Across the categorical data, the largest groups are ...

1. privately employed (70%, workclass),

2. have completed high school, completed some college, or got a bachelor's (cumulative 71%, education),

3. currently married or never married (cumulative 79%, marital-status), 

4. have a job described by Prof-specialty, Craft-repair, Exec-managerial, Adm-clerical, Sales, or Other-service (cumulative 77%, occupation),

5. are a Husband, Not-in-family, or their Own-child (cumulative 82%, relationship),

6. are overwhelmingly white (85%, race),

7. are largely male (67%, sex),

8. are predominantly born in the united states (90%, native-country),

9. and earn less than \$50k a year (76%, salary).

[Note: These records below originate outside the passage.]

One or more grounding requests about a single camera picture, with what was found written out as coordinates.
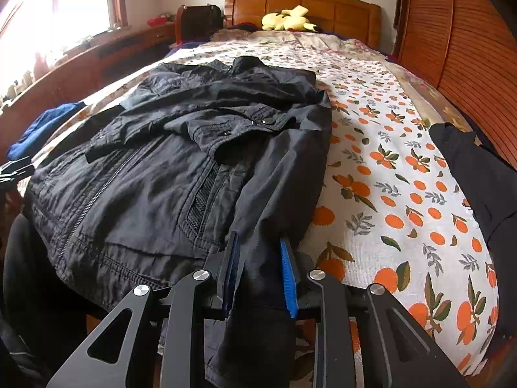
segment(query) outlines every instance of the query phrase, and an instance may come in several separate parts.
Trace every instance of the jacket zipper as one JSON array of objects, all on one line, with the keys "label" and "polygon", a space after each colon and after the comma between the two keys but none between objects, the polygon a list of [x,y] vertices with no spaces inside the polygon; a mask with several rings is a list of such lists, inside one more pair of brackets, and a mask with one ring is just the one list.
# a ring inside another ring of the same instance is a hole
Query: jacket zipper
[{"label": "jacket zipper", "polygon": [[115,178],[117,177],[117,175],[122,172],[122,169],[124,169],[129,162],[131,162],[131,160],[134,159],[134,157],[142,150],[142,147],[136,149],[133,153],[131,153],[129,155],[129,157],[116,169],[115,172],[113,172],[113,174],[109,177],[109,179],[104,183],[103,186],[100,187],[100,189],[95,193],[95,195],[90,199],[90,201],[88,202],[88,204],[86,205],[86,207],[84,207],[83,211],[81,212],[81,214],[79,215],[79,217],[77,218],[77,221],[75,222],[75,224],[73,225],[72,227],[72,231],[70,232],[70,234],[68,235],[68,238],[65,242],[65,245],[63,246],[63,248],[61,249],[61,251],[59,252],[59,256],[58,256],[58,260],[57,260],[57,263],[61,260],[61,258],[63,257],[63,254],[65,253],[65,250],[68,248],[68,246],[70,245],[70,241],[72,240],[72,237],[74,235],[74,233],[76,232],[76,230],[79,228],[79,225],[81,224],[81,222],[84,220],[84,218],[86,217],[88,211],[92,208],[92,206],[94,205],[94,203],[99,199],[99,197],[102,195],[102,193],[107,189],[107,187],[115,180]]}]

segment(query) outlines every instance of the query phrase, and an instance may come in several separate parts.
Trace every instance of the jacket sleeve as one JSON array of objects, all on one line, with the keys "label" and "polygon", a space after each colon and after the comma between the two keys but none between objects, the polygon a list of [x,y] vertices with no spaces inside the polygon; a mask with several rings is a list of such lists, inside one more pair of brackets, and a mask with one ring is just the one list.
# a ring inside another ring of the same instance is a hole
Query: jacket sleeve
[{"label": "jacket sleeve", "polygon": [[220,378],[226,380],[225,386],[250,378],[248,386],[289,384],[295,323],[285,307],[280,237],[287,235],[296,248],[310,223],[322,187],[332,121],[323,91],[319,104],[292,108],[289,113],[296,123],[262,148],[236,204],[230,228],[240,241],[236,301],[224,340],[207,369],[216,384]]}]

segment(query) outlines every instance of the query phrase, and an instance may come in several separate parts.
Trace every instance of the wooden cabinet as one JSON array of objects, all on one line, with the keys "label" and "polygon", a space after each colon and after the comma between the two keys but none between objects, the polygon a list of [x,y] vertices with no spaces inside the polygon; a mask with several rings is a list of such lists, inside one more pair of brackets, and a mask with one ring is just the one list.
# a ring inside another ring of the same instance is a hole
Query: wooden cabinet
[{"label": "wooden cabinet", "polygon": [[492,3],[407,0],[405,14],[401,64],[474,119],[517,167],[517,41]]},{"label": "wooden cabinet", "polygon": [[104,86],[163,58],[174,24],[117,38],[79,54],[28,87],[0,115],[0,164],[6,150],[43,111],[79,102]]}]

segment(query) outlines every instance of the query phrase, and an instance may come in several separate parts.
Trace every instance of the black bag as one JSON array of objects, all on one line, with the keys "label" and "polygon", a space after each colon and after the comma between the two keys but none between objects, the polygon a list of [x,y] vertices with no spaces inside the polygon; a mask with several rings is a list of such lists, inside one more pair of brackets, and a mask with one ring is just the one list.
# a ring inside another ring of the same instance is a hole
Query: black bag
[{"label": "black bag", "polygon": [[221,9],[216,5],[182,5],[176,14],[176,43],[206,42],[223,27]]}]

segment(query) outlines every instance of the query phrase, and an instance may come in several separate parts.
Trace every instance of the wooden slat door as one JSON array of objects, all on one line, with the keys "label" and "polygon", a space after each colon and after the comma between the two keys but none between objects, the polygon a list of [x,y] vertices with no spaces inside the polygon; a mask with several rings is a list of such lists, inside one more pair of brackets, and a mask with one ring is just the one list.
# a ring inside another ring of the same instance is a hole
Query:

Now we'll investigate the numerical data by looking the at the min, max, mean, 25th, 50th \[median\], and 75th percentiles, and the standard deviation per numerical column. Since the structure is consistent across numerical data, we can just define a single function with a for loop to calculate the stats per column and join them all into a single table.

In [101]:
%%sql

--DROP FUNCTION numer_stats(TEXT[]); -- uncomment to delete func

CREATE OR REPLACE FUNCTION numer_stats(cols TEXT[])

RETURNS TABLE (
    col_name TEXT,
    min_ NUMERIC,
    max_ NUMERIC,
    mean NUMERIC,
    perc25 NUMERIC,
    median NUMERIC,
    perc75 NUMERIC,
    std_dev NUMERIC
)

LANGUAGE plpgsql
AS $$
DECLARE
    col TEXT;
BEGIN

    FOREACH col IN ARRAY cols
    LOOP
        RETURN QUERY EXECUTE format($q$
                                    
            SELECT 
                %L AS col_name,
                MIN(%I)::NUMERIC,
                MAX(%I)::NUMERIC,
                ROUND(AVG(%I), 2) AS mean,
                PERCENTILE_CONT(0.25) WITHIN GROUP(ORDER BY %I)::NUMERIC AS perc25,
                PERCENTILE_CONT(0.5) WITHIN GROUP(ORDER BY %I)::NUMERIC AS median,
                PERCENTILE_CONT(0.75) WITHIN GROUP(ORDER BY %I)::NUMERIC AS perc75,
                ROUND(STDDEV_SAMP(%I), 2) AS std_dev
            FROM 
                adult_data;
                                    
        $q$, col, col, col, col, col, col, col, col);
    END LOOP;
    
END;
$$;

In [102]:
%%sql
SELECT * 
FROM numer_stats(ARRAY['age','hours-per-week','education-num','fnlwgt','capital-gain','capital-loss']);

col_name,min_,max_,mean,perc25,median,perc75,std_dev
age,17,90,38.58,28,37,48,13.64
hours-per-week,1,99,40.44,40,40,45,12.35
education-num,1,16,10.08,9,10,12,2.57
fnlwgt,12285,1484705,189778.37,117827,178356,237051,105549.98
capital-gain,0,99999,1077.65,0,0,0,7385.29
capital-loss,0,4356,87.3,0,0,0,402.96


And the observations for the numerical data is as follows:

1. The age distribution is largely represented by late 20's to late 40's (IQR)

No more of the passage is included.